Task prompt –
Take the data below. Output it exactly from its first line through the line containing "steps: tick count".

================================

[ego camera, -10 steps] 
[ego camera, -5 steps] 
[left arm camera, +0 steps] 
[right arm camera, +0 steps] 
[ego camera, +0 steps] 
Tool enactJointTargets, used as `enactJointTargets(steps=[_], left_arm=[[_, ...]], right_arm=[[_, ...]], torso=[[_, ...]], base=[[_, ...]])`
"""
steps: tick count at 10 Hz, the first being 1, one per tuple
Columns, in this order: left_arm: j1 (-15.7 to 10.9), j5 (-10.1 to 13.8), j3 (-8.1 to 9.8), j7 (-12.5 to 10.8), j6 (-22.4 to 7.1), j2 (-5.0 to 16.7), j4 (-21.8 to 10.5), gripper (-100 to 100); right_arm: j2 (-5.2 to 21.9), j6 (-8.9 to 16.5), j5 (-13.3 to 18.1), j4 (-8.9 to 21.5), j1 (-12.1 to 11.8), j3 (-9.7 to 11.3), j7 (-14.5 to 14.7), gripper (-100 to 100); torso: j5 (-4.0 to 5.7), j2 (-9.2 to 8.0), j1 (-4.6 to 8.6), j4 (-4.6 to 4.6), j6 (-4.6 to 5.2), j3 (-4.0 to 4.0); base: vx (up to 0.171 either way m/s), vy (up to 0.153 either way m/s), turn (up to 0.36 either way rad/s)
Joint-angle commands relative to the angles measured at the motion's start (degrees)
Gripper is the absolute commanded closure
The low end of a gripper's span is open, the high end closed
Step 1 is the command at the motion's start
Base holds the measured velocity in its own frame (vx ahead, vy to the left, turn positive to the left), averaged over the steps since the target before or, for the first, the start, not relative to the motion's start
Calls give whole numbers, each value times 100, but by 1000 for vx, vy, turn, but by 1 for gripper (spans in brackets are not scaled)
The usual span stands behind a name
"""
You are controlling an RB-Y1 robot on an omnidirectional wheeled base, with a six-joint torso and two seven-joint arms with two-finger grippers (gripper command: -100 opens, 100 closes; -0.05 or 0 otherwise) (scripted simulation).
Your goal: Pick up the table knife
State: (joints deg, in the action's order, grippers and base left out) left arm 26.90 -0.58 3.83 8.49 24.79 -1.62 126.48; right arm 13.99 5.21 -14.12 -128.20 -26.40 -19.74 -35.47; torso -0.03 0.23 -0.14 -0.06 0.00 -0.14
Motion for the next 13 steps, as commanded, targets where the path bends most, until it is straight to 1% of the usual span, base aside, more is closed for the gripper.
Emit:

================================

Result of the task –
[ego camera, -10 steps] 
[ego camera, -5 steps] 
[left arm camera, +0 steps] 
[right arm camera, +0 steps] 
[ego camera, +0 steps] 
Tool enactJointTargets, used as `enactJointTargets(steps=[_], left_arm=[[_, ...]], right_arm=[[_, ...]], torso=[[_, ...]], base=[[_, ...]])`
"""
steps: tick count at 10 Hz, the first being 1, one per tuple

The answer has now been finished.